The baseline of this approach is that recruitment should be local. This happens through the identification of the most affected areas, identification of the majority members of the locality and then identifying the minor subgroups like the religions and residential status. Then, recruitment should ensure that all of these are represented within the hired staff. This method is appropriate because it destroys the issue of stereotyping and incompetence due to misinterpretation. Above all, this will provide an avenue through which the health providers will be able to defeat the hurdle of learning different cultures which is very difficult.
By using this method, every little detail within the culture of a community will be addressed. Furthermore, the patients will be encouraged to seek medical attention by identifying themselves with the providers. This will reduce the instances of ethnic minorities enduring more suffering from diseases as compared to the majority. It will also reduce the instance of minorities having to seek help from systems that are purely designed for majority members. With this the behavioral risk factors will be easily identified by understanding professionals. Furthermore, this will develop a bridge over which conceptual barriers can be bypassed. The fact that healthcare providers will be members of the local community, ill formulated concepts will be identified and ironed (Singer, par. 14). For instance, Chinese Americans find it a form of lack of respect to ask questions. By using a native healthcare professional, he will understand that though questions are not being asked, it is not because there are no questions but because their culture does not allow them to ask. Accordingly, the healthcare professional will keenly identify the non-verbal cues of dissatisfaction or confusion and hence handle the case accordingly.

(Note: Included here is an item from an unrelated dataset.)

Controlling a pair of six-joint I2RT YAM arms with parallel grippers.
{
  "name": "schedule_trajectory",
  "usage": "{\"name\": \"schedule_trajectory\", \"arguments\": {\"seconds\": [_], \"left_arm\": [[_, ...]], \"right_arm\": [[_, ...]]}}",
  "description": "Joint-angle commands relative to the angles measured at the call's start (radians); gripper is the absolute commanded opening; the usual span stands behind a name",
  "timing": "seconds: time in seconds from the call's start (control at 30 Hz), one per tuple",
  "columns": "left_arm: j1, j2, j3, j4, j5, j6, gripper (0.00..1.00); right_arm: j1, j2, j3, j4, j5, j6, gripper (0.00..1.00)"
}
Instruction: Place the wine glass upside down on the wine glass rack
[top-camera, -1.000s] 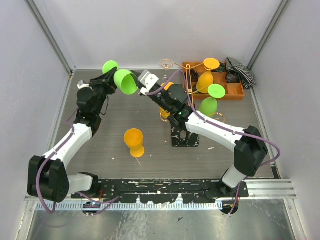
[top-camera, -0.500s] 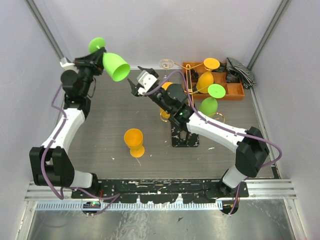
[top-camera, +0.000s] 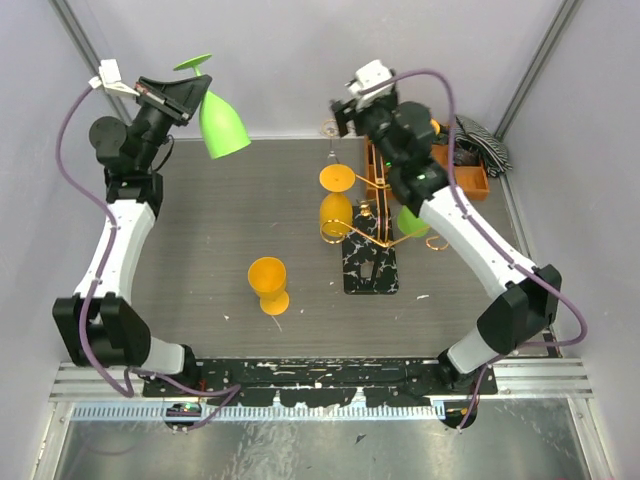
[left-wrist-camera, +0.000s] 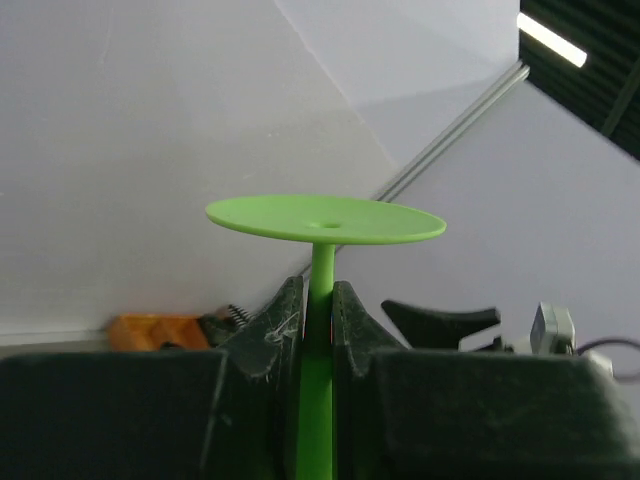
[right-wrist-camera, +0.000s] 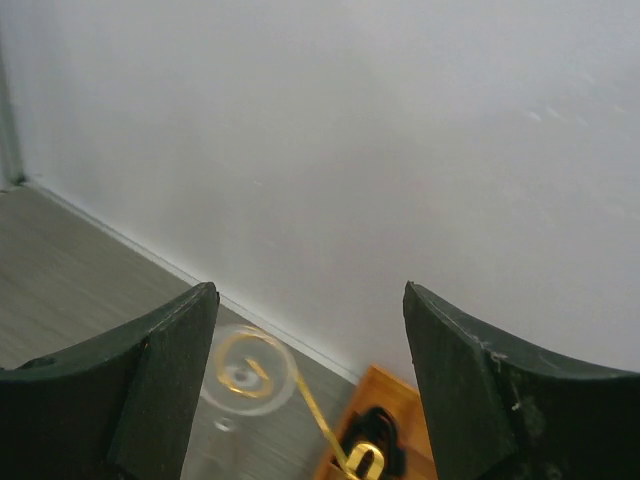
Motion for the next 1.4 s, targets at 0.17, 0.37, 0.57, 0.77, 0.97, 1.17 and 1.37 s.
{"name": "schedule_trajectory", "arguments": {"seconds": [0.17, 0.37, 0.57, 0.77, 0.97, 1.17, 1.37], "left_arm": [[-0.006, -0.307, -0.082, -0.163, 0.016, 0.629, 0.00], [-0.098, -0.433, -0.148, -0.255, -0.004, 0.844, 0.00], [-0.274, -0.543, -0.172, -0.379, -0.084, 1.052, 0.00], [-0.561, -0.542, -0.204, -0.373, -0.180, 1.113, 0.00], [-0.917, -0.449, -0.257, -0.285, -0.346, 1.267, 0.00], [-1.136, -0.362, -0.291, -0.163, -0.431, 1.379, 0.00], [-1.274, -0.316, -0.270, -0.177, -0.435, 1.428, 0.00]], "right_arm": [[-0.276, -0.076, 0.072, -0.139, 0.079, 0.154, 0.82], [-0.461, -0.040, 0.061, -0.199, 0.077, 0.244, 0.82], [-0.655, -0.032, -0.001, -0.233, -0.005, 0.396, 0.82], [-0.699, -0.043, -0.046, -0.262, 0.029, 0.362, 0.82], [-0.703, -0.055, -0.061, -0.280, 0.039, 0.333, 0.83], [-0.724, -0.060, -0.060, -0.312, 0.048, 0.317, 0.83], [-0.750, -0.059, -0.066, -0.323, 0.039, 0.316, 0.83]]}}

In conclusion, it is obvious that culture plays an important role in the determination of healthcare provision. Accordingly, ethnic minority people have been found to suffer more from health complications as compared to the Anglo-Americans. All these have been attributed to cultural beliefs and practices within the groups. However, medical systems have come to understand the problems associated with culture and hence developed ways through which they could be controlled. They have identified ways like training of staff, hiring minorities, including ethnic competence in the medical school curriculum and several other methods. These methods have equally improved the provision of healthcare within the minorities but ha not addressed the issue squarely. To this moment, the ethnic minorities remain the most affected by many health complications. Consequently, there is need for an appropriate method that will put into consideration the weaknesses provided within these methods.
As a remedy, this paper has proposed emphasis on minority hiring not just on racial or ethnic basis but through the identification of the diverse subgroups that make up the locality. After that, the healthcare service providers should then develop their staff so that it mirrors the requirements of the locality. With this cultural competence challenges will be addressed adequately. With this, the perennial problem of cultural impediments to healthcare providers will be addressed. As a result, the many people suffering from cancer will have a remedy. In addition, the whole continuum of cancer beginning with early detection and prevention through to pain control and end of life care will be approached adequately under the backdrop of culture.